**What this task involves:**
The answer must consist of every line from the entries below that contains the word "outline".

··· Listed entries

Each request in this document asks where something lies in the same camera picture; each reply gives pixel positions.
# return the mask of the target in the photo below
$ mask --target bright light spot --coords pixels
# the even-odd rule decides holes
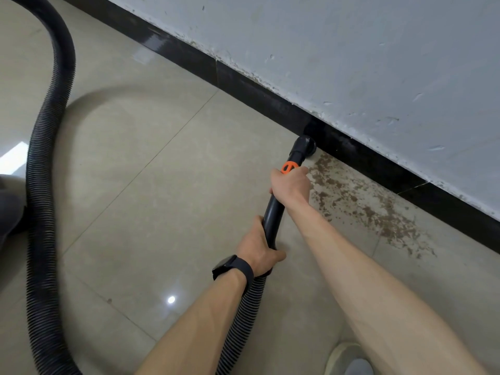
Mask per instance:
[[[24,142],[19,142],[16,144],[16,147],[10,149],[2,157],[0,157],[0,173],[4,175],[12,175],[26,163],[27,156],[28,145]]]

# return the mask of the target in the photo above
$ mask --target vacuum handle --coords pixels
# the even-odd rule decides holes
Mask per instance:
[[[306,135],[300,136],[295,141],[290,156],[286,163],[284,163],[281,172],[289,173],[294,168],[300,167],[305,158],[312,155],[314,150],[316,150],[316,144],[313,139]],[[281,204],[274,195],[271,195],[269,203],[267,204],[266,213],[264,214],[264,219],[262,220],[262,226],[266,234],[267,245],[273,250],[276,250],[275,240],[278,234],[279,224],[283,217],[283,212],[284,205]],[[266,277],[271,274],[271,272],[272,269],[262,276]]]

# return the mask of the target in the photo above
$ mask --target dark spot on floor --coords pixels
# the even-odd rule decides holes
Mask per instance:
[[[427,234],[395,209],[391,192],[355,174],[355,170],[326,153],[322,153],[309,173],[311,200],[328,221],[355,219],[364,227],[380,232],[390,245],[405,250],[413,258],[422,258],[422,253],[435,256]]]

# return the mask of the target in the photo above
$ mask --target forearm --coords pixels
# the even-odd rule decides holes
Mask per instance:
[[[246,284],[239,270],[220,275],[165,333],[136,375],[213,375]]]
[[[448,325],[307,203],[289,209],[347,320],[382,373],[480,374]]]

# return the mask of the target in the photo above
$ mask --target wall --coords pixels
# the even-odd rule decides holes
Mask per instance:
[[[500,0],[110,1],[500,219]]]

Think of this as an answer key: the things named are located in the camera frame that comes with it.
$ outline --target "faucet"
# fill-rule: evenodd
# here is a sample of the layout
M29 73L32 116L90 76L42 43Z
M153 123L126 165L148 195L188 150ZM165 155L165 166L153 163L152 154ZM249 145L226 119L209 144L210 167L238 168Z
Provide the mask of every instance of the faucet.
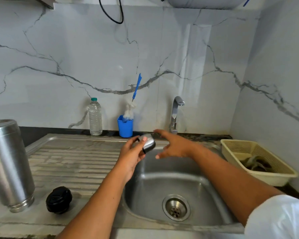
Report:
M178 106L184 106L185 102L180 96L176 96L173 102L173 109L171 111L171 124L169 125L169 130L173 134L177 134L176 130L176 116L178 111Z

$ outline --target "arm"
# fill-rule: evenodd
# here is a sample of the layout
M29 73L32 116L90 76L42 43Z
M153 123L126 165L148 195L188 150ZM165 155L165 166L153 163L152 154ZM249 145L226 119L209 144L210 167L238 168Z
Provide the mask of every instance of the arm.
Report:
M156 156L190 157L211 181L227 206L244 226L251 212L267 199L283 194L278 189L238 169L200 144L164 130L155 130L170 144Z
M122 147L114 168L78 215L58 235L58 239L110 237L123 188L131 179L137 163L145 157L141 151L147 138L132 148L136 139L131 138Z

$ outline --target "black bottle lid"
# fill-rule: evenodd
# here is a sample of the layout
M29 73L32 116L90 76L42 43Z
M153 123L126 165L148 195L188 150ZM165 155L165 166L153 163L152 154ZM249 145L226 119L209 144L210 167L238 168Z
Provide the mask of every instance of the black bottle lid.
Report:
M64 186L57 187L47 197L47 209L49 212L63 214L68 210L71 201L71 191Z

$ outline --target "hand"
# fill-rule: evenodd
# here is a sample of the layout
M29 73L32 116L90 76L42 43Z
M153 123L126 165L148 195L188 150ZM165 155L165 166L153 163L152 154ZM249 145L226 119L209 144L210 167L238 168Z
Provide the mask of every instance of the hand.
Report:
M143 153L143 146L147 141L147 137L144 137L134 148L132 145L135 143L139 136L132 137L126 144L121 148L120 156L114 166L114 168L119 168L125 173L125 183L127 183L135 170L136 165L141 161L145 154Z
M196 143L186 138L161 129L156 129L154 132L159 133L161 137L166 138L170 143L164 147L163 152L155 156L156 159L165 157L191 157L191 151L197 146Z

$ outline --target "person's right hand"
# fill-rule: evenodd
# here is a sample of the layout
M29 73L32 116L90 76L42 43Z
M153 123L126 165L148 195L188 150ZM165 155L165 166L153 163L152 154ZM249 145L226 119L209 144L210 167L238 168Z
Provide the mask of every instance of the person's right hand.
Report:
M164 151L155 156L156 159L165 157L191 157L191 151L195 149L196 143L187 140L181 136L169 133L168 131L156 129L154 132L159 133L161 137L169 141L169 145L164 147Z

······

**Answer for this exercise:**
$ outline --target "faucet"
$ outline --target "arm"
$ outline --target "black bottle lid"
$ outline --target "hand"
$ outline --target "person's right hand"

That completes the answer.